- [WHAT THE TASK ASKS] Begin at the line that contains "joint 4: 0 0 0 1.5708" and reproduce it along with every line after it to the end of the listing; skip any pictures.
(DATA Opens)
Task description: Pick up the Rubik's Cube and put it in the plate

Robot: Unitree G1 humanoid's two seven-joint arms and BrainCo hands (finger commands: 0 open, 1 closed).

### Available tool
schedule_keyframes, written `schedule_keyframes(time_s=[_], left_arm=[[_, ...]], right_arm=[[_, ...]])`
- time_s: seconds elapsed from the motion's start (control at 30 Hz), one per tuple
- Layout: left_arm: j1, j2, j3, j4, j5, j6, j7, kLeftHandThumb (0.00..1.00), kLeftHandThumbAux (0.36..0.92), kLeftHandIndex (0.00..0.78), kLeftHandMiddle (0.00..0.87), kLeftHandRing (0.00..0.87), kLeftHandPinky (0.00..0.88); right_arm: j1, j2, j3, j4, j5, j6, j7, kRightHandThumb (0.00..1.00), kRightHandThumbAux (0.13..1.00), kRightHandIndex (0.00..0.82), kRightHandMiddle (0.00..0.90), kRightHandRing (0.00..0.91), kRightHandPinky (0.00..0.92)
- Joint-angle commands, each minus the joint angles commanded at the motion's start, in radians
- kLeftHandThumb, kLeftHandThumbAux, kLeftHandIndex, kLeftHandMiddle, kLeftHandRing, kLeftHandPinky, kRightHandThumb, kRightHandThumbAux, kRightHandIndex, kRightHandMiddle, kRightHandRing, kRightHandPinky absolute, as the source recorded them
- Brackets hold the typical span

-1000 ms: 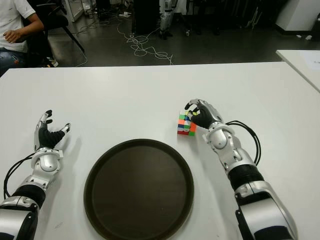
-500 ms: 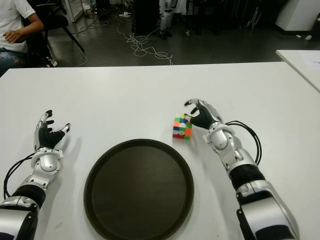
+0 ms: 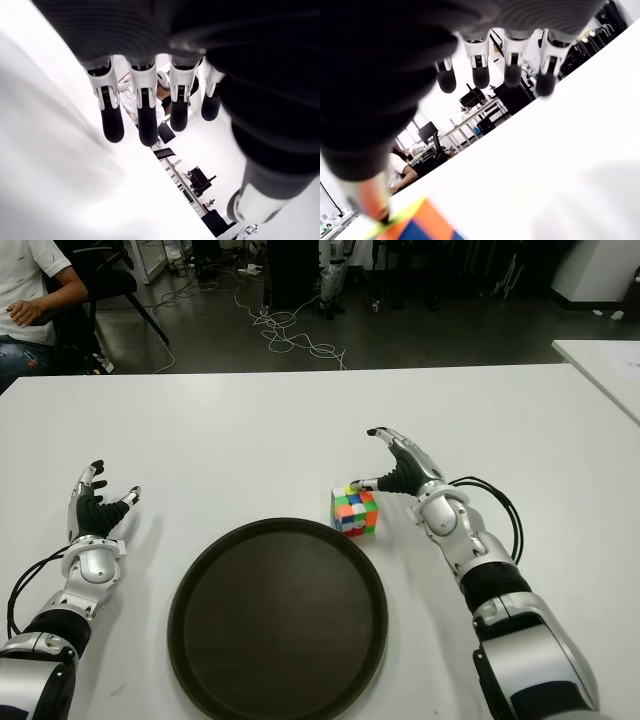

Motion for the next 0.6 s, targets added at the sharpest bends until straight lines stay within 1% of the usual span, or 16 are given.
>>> schedule_keyframes(time_s=[0.1, 0.2, 0.27, 0.5, 0.6], left_arm=[[0.000, 0.001, -0.002, 0.000, 0.001, 0.001, -0.001, 0.189, 0.716, 0.090, 0.143, 0.164, 0.211], [-0.001, 0.003, -0.007, 0.001, 0.006, 0.008, 0.001, 0.164, 0.725, 0.089, 0.138, 0.151, 0.173], [-0.001, 0.004, -0.009, 0.001, 0.009, 0.010, 0.003, 0.157, 0.728, 0.089, 0.137, 0.149, 0.166], [-0.001, 0.002, -0.010, -0.001, 0.008, 0.006, 0.008, 0.183, 0.733, 0.103, 0.149, 0.174, 0.223], [-0.001, 0.002, -0.008, -0.001, 0.006, 0.009, 0.004, 0.183, 0.730, 0.100, 0.149, 0.171, 0.208]], right_arm=[[-0.003, 0.000, 0.002, 0.007, -0.001, -0.005, -0.006, 0.000, 0.698, 0.000, 0.000, 0.000, 0.000], [-0.004, 0.001, 0.002, 0.015, -0.001, -0.009, -0.011, 0.000, 0.687, 0.000, 0.000, 0.000, 0.000], [-0.006, 0.001, 0.003, 0.019, -0.001, -0.010, -0.012, 0.000, 0.682, 0.000, 0.000, 0.000, 0.000], [-0.009, -0.001, 0.011, 0.023, -0.010, 0.005, -0.013, 0.000, 0.684, 0.000, 0.000, 0.000, 0.000], [-0.007, -0.002, 0.014, 0.015, -0.013, 0.009, -0.018, 0.000, 0.701, 0.000, 0.000, 0.000, 0.000]])
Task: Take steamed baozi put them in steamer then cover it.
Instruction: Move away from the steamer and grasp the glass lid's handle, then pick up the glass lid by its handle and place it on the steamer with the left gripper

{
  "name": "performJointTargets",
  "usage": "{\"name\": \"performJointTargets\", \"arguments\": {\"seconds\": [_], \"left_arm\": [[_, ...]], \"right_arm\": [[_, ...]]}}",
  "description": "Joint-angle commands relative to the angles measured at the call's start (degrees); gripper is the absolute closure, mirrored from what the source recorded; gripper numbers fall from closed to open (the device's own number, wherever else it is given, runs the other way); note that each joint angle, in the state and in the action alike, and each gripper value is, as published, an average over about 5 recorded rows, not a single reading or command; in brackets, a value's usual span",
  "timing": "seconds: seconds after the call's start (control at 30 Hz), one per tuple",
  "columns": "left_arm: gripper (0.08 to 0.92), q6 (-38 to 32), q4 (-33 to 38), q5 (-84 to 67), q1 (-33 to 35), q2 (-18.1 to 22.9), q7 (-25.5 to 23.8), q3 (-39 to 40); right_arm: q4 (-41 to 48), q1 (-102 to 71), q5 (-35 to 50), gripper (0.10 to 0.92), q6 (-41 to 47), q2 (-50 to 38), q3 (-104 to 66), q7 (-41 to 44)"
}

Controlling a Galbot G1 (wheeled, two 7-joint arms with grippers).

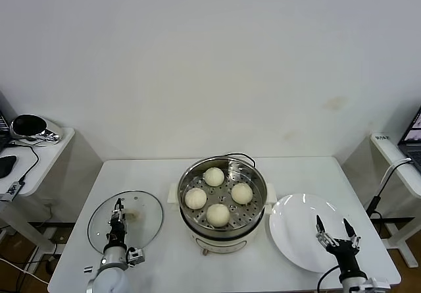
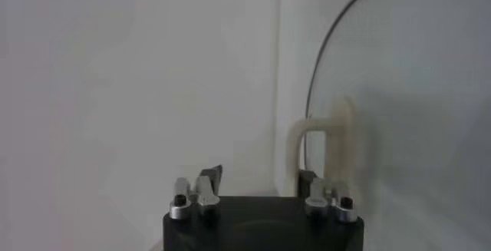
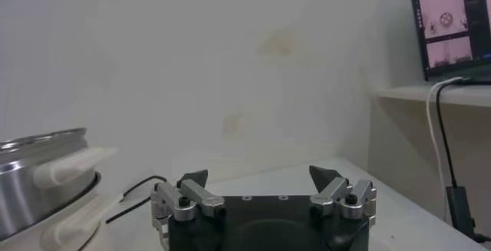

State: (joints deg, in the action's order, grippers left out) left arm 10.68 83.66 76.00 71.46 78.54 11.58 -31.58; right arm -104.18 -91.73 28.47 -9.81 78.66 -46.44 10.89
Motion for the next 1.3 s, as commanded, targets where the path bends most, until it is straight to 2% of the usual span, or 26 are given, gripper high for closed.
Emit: {"name": "performJointTargets", "arguments": {"seconds": [0.03,0.3,0.4,0.5,0.67,0.8,0.93,1.03,1.17,1.3], "left_arm": [[0.587,-0.2,-1.3,-0.1,-0.3,0.0,1.7,0.1],[0.820,0.6,1.3,-0.1,1.0,-0.2,1.9,0.0],[0.869,3.8,4.1,-0.5,2.1,0.2,1.7,0.4],[0.874,9.5,9.2,-1.9,3.9,0.6,0.1,1.1],[0.874,16.8,22.3,-3.3,9.1,-1.0,-5.3,3.7],[0.874,23.7,28.3,-0.5,11.0,-1.7,-7.5,5.4],[0.874,28.4,31.2,3.1,9.5,-1.0,-9.1,5.3],[0.874,29.4,35.1,5.1,7.4,-0.1,-14.1,4.7],[0.874,29.7,40.5,10.7,3.1,4.5,-22.0,4.8],[0.874,30.1,42.4,15.4,0.9,7.6,-26.0,8.4]], "right_arm": [[0.0,0.0,-0.1,0.203,-0.1,0.2,0.0,0.1],[-0.1,0.1,-0.2,0.203,-0.1,0.2,0.1,0.1],[-0.3,0.2,-0.2,0.203,-0.1,0.3,0.2,0.1],[-0.5,0.3,-0.1,0.203,0.0,0.3,0.3,0.1],[-0.8,0.5,0.1,0.203,0.0,0.2,0.3,0.0],[-1.0,0.5,0.4,0.203,0.0,0.1,0.3,0.0],[-1.3,0.3,0.4,0.203,0.3,-0.2,0.2,-0.2],[-1.5,0.2,-0.5,0.203,1.2,-0.3,0.0,-0.9],[-1.6,0.3,-2.6,0.203,2.7,-0.2,0.0,-1.9],[-1.5,0.3,-4.6,0.203,3.5,0.0,-0.1,-2.5]]}}
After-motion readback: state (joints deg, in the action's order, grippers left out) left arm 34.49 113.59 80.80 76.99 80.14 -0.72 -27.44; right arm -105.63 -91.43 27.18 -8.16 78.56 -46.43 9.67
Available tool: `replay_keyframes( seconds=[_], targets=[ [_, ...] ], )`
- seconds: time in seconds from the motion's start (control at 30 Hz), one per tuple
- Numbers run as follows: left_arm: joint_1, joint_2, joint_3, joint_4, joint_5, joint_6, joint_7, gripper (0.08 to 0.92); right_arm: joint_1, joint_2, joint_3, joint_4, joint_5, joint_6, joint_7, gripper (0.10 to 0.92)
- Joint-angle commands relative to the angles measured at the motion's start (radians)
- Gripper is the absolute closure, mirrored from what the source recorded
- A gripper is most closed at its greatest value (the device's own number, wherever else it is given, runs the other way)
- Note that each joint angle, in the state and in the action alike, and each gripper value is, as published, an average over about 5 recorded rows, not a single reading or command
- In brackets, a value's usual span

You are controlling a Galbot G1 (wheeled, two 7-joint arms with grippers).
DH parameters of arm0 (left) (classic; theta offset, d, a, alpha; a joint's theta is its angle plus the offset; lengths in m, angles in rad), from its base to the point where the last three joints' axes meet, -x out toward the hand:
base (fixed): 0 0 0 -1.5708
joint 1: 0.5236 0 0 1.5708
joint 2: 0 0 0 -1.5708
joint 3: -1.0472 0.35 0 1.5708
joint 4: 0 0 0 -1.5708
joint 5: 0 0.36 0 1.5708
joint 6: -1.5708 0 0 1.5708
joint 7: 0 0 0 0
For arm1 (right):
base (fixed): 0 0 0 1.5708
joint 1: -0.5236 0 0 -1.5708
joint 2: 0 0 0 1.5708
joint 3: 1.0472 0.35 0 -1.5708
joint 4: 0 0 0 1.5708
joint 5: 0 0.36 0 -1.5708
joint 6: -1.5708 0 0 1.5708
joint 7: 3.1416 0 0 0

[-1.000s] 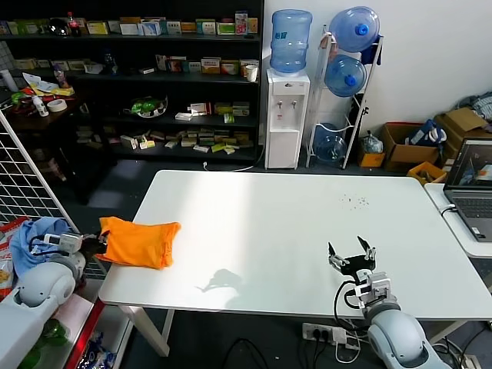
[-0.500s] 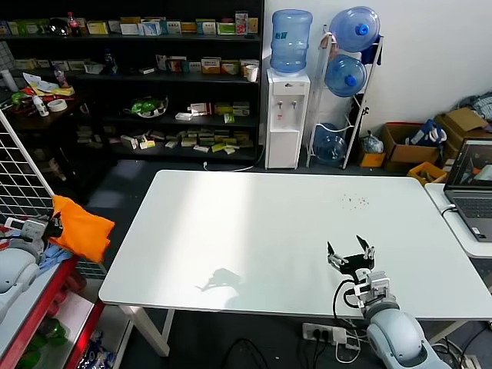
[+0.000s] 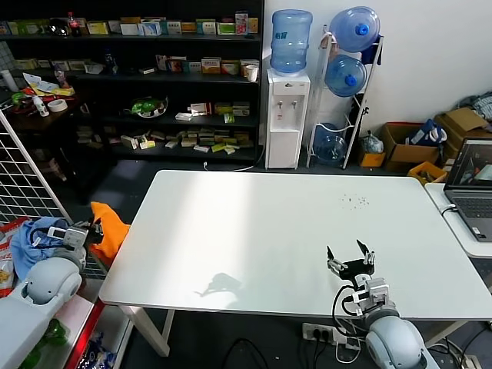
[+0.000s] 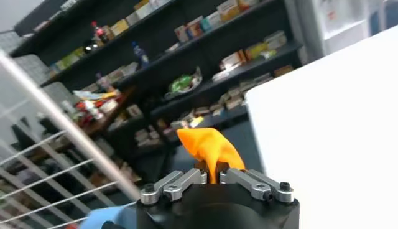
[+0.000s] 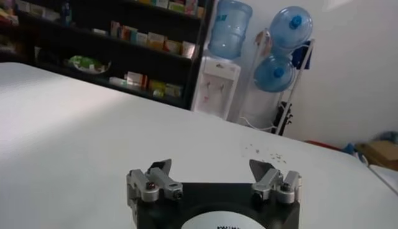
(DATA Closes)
- [RESULT OF THE TASK]
joint 4: 0 0 0 1.5708
joint 5: 0 0.36 0 -1.5708
joint 6: -1.5708 0 0 1.5708
joint 7: 3.1416 0 0 0

[-1.000s] 
[-0.500s] 
[+0.000s] 
[+0.000s] 
[+0.000s] 

That's the full output for the exercise.